Work request:
Entries follow. Give back exactly the lines starting at the one containing "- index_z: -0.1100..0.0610" and ending at the one containing "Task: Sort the", and no other lines.

(Data to use)

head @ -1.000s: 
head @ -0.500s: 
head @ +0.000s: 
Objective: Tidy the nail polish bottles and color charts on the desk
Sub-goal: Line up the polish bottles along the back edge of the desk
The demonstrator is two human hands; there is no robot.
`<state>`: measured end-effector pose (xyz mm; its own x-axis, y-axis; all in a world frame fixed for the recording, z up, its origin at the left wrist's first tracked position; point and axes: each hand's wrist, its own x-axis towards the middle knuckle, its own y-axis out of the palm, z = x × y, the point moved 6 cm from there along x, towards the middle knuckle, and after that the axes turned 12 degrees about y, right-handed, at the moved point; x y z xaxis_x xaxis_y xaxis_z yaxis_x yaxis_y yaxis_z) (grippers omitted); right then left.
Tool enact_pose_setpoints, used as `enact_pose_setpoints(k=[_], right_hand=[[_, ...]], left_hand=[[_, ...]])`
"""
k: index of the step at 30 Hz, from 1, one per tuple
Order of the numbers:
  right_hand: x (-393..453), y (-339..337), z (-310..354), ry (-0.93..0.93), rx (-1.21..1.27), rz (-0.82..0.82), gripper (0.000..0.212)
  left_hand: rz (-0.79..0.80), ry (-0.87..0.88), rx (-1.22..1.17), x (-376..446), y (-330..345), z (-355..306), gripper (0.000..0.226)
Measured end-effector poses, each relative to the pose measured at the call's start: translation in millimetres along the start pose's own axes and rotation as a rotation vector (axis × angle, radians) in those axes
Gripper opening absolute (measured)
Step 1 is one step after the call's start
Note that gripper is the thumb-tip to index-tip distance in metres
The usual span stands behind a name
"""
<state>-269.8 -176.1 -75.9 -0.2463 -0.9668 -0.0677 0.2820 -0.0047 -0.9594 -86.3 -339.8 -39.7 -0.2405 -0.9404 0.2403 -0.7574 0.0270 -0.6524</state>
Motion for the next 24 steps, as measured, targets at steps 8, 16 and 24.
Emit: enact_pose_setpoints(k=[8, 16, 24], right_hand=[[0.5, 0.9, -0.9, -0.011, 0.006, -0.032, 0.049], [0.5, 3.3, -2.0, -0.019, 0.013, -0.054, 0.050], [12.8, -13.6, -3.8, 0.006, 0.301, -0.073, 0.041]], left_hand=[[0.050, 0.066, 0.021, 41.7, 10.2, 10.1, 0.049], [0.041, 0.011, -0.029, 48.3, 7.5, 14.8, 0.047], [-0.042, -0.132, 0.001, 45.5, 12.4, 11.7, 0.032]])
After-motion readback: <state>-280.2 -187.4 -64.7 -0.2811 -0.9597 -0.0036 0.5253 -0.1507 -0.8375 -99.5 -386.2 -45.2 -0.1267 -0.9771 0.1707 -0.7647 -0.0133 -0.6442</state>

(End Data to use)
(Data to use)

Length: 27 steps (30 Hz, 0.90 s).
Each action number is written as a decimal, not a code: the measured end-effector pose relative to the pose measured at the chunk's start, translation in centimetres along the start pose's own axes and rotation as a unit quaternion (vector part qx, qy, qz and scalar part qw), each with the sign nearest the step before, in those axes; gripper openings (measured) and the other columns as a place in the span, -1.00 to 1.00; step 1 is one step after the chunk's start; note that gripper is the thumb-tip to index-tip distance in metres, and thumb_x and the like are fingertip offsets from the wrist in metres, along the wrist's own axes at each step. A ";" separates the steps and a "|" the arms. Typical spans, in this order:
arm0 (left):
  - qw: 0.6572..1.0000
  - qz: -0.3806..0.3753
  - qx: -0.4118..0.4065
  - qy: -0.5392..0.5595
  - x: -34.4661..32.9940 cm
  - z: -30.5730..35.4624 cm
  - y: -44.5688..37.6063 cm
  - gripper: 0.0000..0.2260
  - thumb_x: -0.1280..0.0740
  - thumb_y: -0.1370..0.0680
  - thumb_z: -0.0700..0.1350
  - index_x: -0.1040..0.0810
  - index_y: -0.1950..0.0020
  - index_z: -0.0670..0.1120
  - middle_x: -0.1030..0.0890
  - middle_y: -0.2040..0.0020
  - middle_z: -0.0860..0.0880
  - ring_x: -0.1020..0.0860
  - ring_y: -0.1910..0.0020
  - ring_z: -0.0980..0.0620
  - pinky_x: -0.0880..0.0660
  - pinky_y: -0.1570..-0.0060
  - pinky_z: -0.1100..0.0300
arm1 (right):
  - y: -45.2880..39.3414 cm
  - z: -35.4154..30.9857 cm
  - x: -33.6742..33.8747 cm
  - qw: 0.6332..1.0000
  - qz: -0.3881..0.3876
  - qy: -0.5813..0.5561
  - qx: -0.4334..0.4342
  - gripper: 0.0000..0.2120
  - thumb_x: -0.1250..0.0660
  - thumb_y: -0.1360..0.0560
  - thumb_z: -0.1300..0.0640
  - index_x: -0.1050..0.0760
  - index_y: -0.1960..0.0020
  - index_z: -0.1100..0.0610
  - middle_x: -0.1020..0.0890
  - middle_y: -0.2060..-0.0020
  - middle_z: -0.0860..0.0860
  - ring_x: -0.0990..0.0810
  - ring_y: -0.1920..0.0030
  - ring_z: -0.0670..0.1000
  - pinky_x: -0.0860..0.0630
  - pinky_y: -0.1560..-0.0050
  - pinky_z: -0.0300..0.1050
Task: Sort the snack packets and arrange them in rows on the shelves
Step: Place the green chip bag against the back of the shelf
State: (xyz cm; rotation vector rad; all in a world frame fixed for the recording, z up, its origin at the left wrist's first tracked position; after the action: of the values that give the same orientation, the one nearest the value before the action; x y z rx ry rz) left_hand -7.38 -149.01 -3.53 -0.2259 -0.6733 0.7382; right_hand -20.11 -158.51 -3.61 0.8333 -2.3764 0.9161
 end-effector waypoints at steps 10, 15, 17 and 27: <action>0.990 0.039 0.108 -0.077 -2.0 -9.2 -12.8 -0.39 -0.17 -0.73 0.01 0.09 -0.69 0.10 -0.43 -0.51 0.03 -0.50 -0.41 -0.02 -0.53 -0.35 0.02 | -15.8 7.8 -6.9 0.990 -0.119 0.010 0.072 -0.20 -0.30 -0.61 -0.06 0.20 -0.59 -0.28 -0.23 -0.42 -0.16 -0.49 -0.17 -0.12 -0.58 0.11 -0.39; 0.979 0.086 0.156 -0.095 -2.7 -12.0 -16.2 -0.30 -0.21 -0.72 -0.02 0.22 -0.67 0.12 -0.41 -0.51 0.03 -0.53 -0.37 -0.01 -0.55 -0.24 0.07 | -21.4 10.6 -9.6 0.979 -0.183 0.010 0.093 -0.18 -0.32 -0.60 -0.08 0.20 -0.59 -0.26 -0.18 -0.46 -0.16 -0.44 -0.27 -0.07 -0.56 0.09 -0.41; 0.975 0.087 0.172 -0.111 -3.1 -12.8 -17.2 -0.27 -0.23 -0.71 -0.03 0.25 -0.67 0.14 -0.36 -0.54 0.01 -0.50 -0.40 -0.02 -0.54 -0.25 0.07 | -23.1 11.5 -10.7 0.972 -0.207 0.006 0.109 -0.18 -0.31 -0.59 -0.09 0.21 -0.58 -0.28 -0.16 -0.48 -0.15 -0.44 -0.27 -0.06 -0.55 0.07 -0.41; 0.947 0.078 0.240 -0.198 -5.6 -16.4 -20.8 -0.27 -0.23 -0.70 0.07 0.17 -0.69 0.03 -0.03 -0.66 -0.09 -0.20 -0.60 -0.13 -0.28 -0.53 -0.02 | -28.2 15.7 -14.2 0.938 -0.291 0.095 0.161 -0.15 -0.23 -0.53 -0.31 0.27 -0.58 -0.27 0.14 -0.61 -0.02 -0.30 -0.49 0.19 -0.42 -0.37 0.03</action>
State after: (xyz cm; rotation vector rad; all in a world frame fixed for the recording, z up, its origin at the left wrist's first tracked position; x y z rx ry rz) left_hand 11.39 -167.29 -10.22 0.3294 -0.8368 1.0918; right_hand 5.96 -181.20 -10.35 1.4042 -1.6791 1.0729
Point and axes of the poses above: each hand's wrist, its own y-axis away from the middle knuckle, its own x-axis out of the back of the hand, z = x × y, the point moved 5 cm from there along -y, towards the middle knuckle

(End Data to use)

Exercise response:
  - index_z: -0.1100..0.0610
  - middle_x: -0.1020..0.0890
  - middle_y: -0.2060..-0.0020
  - middle_z: -0.0860..0.0860
  - ring_x: -0.0990..0.0810
  - ring_y: -0.1920..0.0030
  - ring_z: -0.0670..0.1000
  - pinky_x: -0.0860..0.0630
  - pinky_y: -0.1560..-0.0050
  - pinky_z: -0.0300..0.1050
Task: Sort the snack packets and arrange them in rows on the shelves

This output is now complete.